Where do California Raisins come from?

It’s a little more complicated than simply saying ‘California’.  The San Joaquin Valley produces 12.8% of the United States’ agricultural production and is often referred to as ‘the salad bowl’ of America.

Seen from space, the San Joaquin is a 240 mile long by 50 mile wide valley lying between the Sierra Mountains and the Western Coastal Ranges.  Around 60 million years ago, the San Joaquin Valley was flooded with ocean water.  However, 2 million years ago the exit to the sea was cut off as sea levels declined and the valley became a fresh water lake.  Sediments then built up over the next generations, the lake became shallower and shallower until it eventually dried up.   The remaining thick layers of nutrient-rich sediments produced soil which is light coloured and rich in potash, resulting in the San Joaquin Valley becoming one of the world’s most productive agricultural regions.

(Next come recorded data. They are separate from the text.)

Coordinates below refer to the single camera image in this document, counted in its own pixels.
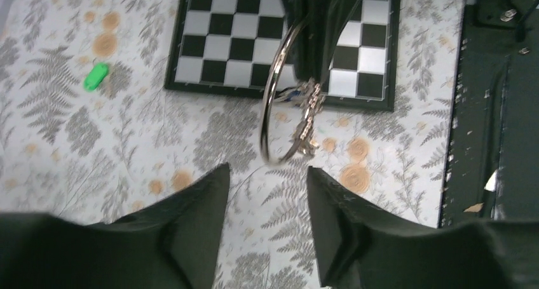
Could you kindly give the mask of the blue key tag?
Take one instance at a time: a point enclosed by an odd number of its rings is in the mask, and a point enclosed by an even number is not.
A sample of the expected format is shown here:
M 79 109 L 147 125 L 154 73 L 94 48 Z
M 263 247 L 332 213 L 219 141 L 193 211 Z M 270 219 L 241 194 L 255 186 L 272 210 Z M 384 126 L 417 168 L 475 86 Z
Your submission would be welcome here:
M 274 98 L 274 102 L 278 103 L 287 103 L 294 102 L 298 103 L 304 100 L 304 95 L 301 90 L 298 88 L 286 88 L 282 91 L 279 91 Z

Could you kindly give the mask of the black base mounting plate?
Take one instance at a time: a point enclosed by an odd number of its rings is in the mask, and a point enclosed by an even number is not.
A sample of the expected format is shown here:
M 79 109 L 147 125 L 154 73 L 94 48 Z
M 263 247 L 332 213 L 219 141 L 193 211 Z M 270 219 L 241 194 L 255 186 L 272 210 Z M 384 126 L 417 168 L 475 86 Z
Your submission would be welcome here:
M 538 0 L 466 0 L 439 226 L 538 217 Z

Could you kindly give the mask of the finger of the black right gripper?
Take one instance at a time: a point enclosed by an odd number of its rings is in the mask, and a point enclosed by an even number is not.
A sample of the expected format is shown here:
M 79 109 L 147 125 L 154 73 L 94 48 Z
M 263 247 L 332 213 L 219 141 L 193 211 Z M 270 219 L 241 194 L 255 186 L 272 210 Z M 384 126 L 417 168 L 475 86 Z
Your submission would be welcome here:
M 304 28 L 292 44 L 296 77 L 323 83 L 329 77 L 337 41 L 360 0 L 281 0 L 288 26 Z

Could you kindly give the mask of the green key tag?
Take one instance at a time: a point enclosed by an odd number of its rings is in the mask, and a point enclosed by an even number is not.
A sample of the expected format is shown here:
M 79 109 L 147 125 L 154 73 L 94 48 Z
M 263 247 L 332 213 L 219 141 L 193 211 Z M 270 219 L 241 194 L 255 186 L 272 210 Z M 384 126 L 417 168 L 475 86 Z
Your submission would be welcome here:
M 83 81 L 86 91 L 94 91 L 109 74 L 109 65 L 103 62 L 96 63 Z

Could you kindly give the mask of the silver keyring with clips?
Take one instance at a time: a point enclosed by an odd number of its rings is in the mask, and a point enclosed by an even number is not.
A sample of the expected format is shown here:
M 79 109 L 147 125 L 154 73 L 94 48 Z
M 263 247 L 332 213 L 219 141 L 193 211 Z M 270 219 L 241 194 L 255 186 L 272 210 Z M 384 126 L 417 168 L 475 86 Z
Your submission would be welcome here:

During the summer months, temperatures in the San Joaquin area can reach 44C (110F) and the vines are continually fed by a complex irrigation system of pure mountain water.
This unique combination of quality soil, irrigation and consistent drying conditions all combine to produce the highest quality raisins from California, eaten in over 100 countries worldwide.

Comments

  1. John Murphy says:

    What is the difference between raisins and sultanas?

    • Nick Richardson says:

      Hi John,

      Thanks for your comment. Here is a reply for you.

      When is a RAISIN not a RAISIN…

      Let’s start at the beginning. Simply put raisins are grapes with the water removed. Sounds simple but it’s true. However producing the world’s best raisins takes years of practice and dedication form California Raisin growers and packers.

      California Raisins are typically dried grapes of the ‘Vitis vinifera’ Natural Seedless varietal type and are dried only by the sun, whether on paper trays or dried on the vine. Natural (Sun-Dried) seedless raisins include the Thompson seedless and other newer cultivars such as Selma Pete, Fiesta. California Golden Seedless and California Dipped Seedless raisins are mechanically dried. Other raisin varietal types include Zante Currant, Muscat, Monnuka, and others.
      Raisins differ from sultanas in because they are dried differently. Raisins lie naturally in the sun for 3 weeks, whilst Sultanas are dipped in a potash solution which speeds up the drying process. Because of the natural sun drying process the distinctive blue/black colour of California Raisins is
      fixed and they have slightly thicker skins which prevents them from disintegrating during manufacturing or when baked or cooked.

      …when it’s a Sultana.

      You can take the RAISIN out of CALIFORNIA, but you can’t take CALIFORNIA out
      of the RAISIN

      Think Raisins, Think California.